5- The emergence of sectarian dimensions in internal interactions: Some writers argue that the Iraqi academics are targeted for sectarian reasons, especially since the Shiites took over the country’s rule in the post-Saddam Hussein regime and the US invasion of Iraq, posing a threat to the national identity. This led some writers to call it the “Second Wave”, targeting university professors and Sunni researchers, who hold doctorates in science and medicine especially from the US and UK, who work at the universities of Baghdad, Basra, Mosul, Al-Mustansiriyah, Salah al-Din, Diyala, Karbala and Najaf.

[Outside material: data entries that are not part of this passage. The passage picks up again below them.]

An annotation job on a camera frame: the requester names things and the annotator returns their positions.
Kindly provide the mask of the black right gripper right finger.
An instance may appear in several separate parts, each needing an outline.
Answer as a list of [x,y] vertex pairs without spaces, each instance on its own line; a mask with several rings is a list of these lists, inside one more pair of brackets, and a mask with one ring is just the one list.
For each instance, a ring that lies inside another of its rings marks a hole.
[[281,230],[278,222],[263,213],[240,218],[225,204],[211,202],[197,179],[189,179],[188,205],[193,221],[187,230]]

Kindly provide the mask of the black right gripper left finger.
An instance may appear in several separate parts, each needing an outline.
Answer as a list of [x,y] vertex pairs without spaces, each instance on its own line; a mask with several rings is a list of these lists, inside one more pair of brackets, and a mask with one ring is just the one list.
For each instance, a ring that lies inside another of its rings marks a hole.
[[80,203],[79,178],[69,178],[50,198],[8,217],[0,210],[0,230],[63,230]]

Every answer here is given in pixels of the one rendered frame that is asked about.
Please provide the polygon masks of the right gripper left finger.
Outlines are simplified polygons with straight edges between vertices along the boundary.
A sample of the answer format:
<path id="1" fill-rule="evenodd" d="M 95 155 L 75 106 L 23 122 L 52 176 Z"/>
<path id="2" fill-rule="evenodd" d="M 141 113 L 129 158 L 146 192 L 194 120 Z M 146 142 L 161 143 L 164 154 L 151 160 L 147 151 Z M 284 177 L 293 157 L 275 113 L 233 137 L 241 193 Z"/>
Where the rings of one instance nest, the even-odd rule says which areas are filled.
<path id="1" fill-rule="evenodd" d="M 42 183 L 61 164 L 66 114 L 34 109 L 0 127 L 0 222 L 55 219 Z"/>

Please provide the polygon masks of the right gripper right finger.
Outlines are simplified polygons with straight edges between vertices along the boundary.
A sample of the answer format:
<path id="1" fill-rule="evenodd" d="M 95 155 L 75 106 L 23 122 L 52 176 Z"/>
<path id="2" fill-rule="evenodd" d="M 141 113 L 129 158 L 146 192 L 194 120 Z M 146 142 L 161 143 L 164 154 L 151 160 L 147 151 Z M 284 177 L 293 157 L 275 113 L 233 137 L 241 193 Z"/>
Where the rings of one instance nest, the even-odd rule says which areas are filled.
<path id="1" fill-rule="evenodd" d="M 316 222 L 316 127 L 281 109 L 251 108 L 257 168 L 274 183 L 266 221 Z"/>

Growing sectarianism is evident in the region’s conflicts and the war against ISIS in the country. While the investigations yielded little results, the accusations are widely levelled at the Shiite militias, which are linked to Iran, especially that the latter are retaliating against the Iraqi scientists who were behind the Iraqi power during Iraq’s eight-year war with Iran. In addition, they are trying to weaken Iraq, obstruct reconstruction efforts and prevent its revival as a force capable of confronting Iranian influence in the region.

Destruction Mechanism

In short, there is an ongoing wave of targeting scientists in several Arab States, particularly those suffering from internal turmoil, at the hands of armed militias and terrorist organizations, as well as attempts by international powers to maintain control over scientific capabilities and develop rehabilitation programs for some scientists of the region if they accept to work abroad, such as the “rehabilitation of Iraqi scientists” program initiated by the US in December 2003, to prevent the leakage or transfer of information to hostile organizations and states, and moves by some regional powers to recruit people, whether from within or outside the region, to liquidate Arab scientists in the field of military industrialization.